In our organization we are having a discussion regarding the need to flush an implanted port that is accessed and being used for daily hydration over 4 hours. This results in the port that is accessed but inactive for 20 hrs each day. The question that has been brought up is; do we need to flush that port with heparin if being used again within less than 24 hrs?

The INS standards say "before removal of an access needle from an implanted port and/or for periodic access and flushing, the device should be locked with heparin solution 100 units/ml". Our organization has a medical directive which states "if accessed but not used for more than 24 hrs, the implanted port can be flushed 1-2 times/week using 10-20 ml of NS followed by 3-5 mls of 100 units/ml of heparin".

There is lack of clarity regarding the appropriateness of when heparin is not needed (ie. in the even that you are administering an infusate in less than a 24 hrs period. The concern on one side is the unnecessary use of heparin while on the other side, the risk of occlusion.
Just to note, we use needless connectors to create a positive pressure within the catheter.

Thanks in advance!

 Recently, 2 studies have

 Recently, 2 studies have addressed the issue of saline vs heparin for locking implanted ports. 

1. Goossens G, Jérôme M, Janssens C, et al. Comparing normal saline versus diluted heparin to lock non-valved totally implantable venous access devices in cancer patients: a randomised, non-inferiority, open trial. Annals of oncology. 2013:mdt114.

2. Bertoglio S, Solari N, Meszaros P, et al. Efficacy of Normal Saline Versus Heparinized Saline Solution for Locking Catheters of Totally Implantable Long-Term Central Vascular Access Devices in Adult Cancer Patients. Cancer Nurs. Jan 6 2012.

Basically these studies report that saline and heparin are equivalent to each other, one no better or worse than the other. You should locate these studies and have the appropriate committees determine their thoughts and what should be your practice. INS standards are being updated now and will be out in Jan. 2016 but I have no idea what the new document will say about this. 

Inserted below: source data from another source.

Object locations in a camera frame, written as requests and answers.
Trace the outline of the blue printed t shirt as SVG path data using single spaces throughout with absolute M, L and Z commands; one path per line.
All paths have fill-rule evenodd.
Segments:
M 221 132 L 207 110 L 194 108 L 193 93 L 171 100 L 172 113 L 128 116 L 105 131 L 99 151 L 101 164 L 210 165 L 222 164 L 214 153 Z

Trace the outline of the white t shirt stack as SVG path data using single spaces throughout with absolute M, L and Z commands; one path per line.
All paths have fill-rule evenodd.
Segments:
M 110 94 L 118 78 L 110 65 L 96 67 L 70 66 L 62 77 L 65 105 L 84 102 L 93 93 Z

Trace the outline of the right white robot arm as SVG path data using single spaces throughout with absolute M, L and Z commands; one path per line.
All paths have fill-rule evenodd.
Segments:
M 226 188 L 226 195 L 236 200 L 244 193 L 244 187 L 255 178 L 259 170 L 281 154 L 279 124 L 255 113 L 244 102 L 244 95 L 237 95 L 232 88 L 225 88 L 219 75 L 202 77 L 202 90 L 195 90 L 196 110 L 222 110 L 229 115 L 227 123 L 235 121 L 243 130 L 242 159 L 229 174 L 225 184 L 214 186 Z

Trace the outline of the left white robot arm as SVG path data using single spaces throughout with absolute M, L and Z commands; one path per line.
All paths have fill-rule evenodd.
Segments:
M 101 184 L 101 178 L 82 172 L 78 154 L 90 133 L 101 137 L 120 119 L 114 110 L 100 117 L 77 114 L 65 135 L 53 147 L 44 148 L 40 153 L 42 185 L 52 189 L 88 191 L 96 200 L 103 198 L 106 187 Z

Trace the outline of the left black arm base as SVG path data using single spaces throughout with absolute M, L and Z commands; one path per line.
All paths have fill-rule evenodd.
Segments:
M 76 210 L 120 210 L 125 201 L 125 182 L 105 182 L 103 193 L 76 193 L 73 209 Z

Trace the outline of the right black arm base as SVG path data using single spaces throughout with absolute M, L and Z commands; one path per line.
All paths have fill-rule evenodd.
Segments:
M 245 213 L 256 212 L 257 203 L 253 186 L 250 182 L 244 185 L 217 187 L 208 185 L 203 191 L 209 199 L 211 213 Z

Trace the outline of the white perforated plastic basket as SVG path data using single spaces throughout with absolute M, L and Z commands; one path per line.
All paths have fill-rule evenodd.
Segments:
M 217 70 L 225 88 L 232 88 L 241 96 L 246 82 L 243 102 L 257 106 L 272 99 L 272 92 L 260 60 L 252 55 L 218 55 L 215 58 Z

Lynn Hadaway, M.Ed., RN, BC, CRNI

Lynn Hadaway Associates, Inc.

126 Main Street, PO Box 10

Milner, GA 30257


Office Phone 770-358-7861

port flushing

Can I assume this is an outpt?  With our INPT population, we flush with saline each shift so that the nurse can assess the line and document that there is blood return visible.  But in inpt, we are using these lines more frequently than you describe.  I think one of the things that needs to be considered is what type of cap you have on the line.  Are you using neutral displacement devices?  We use them and have found that we don't have any issues with clots while they are inpt.  When it's time to deaccess and go home, we are using saline followed by 3 ml hep flush.  I'm sure our IV team coordinator will review the studies Lynn mentioned to determine future policy.

Flushing accessed totally implantable ports

We work for years with a hugh number of patients with implantable ports. As Lynn mentioned we conducted a study a couple of years ago to compare normal saline versus heparin as locking solution and we found saline not to be inferior to heparin concerning malfunction. (If you have problems in finding an electronic copy, just mail me ([email protected]). Our protocol stated only to use heparine at discharge (when the needle is removed). In the hospital, no heparin is used. In 2008 we had a shortage of heparin and then we decided only to use normal saline at the end of drug or fluid adminstration. However, we don't have a strict time regimen for intermittent flushing. We don't flush every, 8, 12 or 24h, if the port is accessed and not used even if not used for 6 days, we don't flush. Doing so, you also reduce your infection risk due to less manipulations. Ports remain patent if they are filled with normal saline at the end of therapy.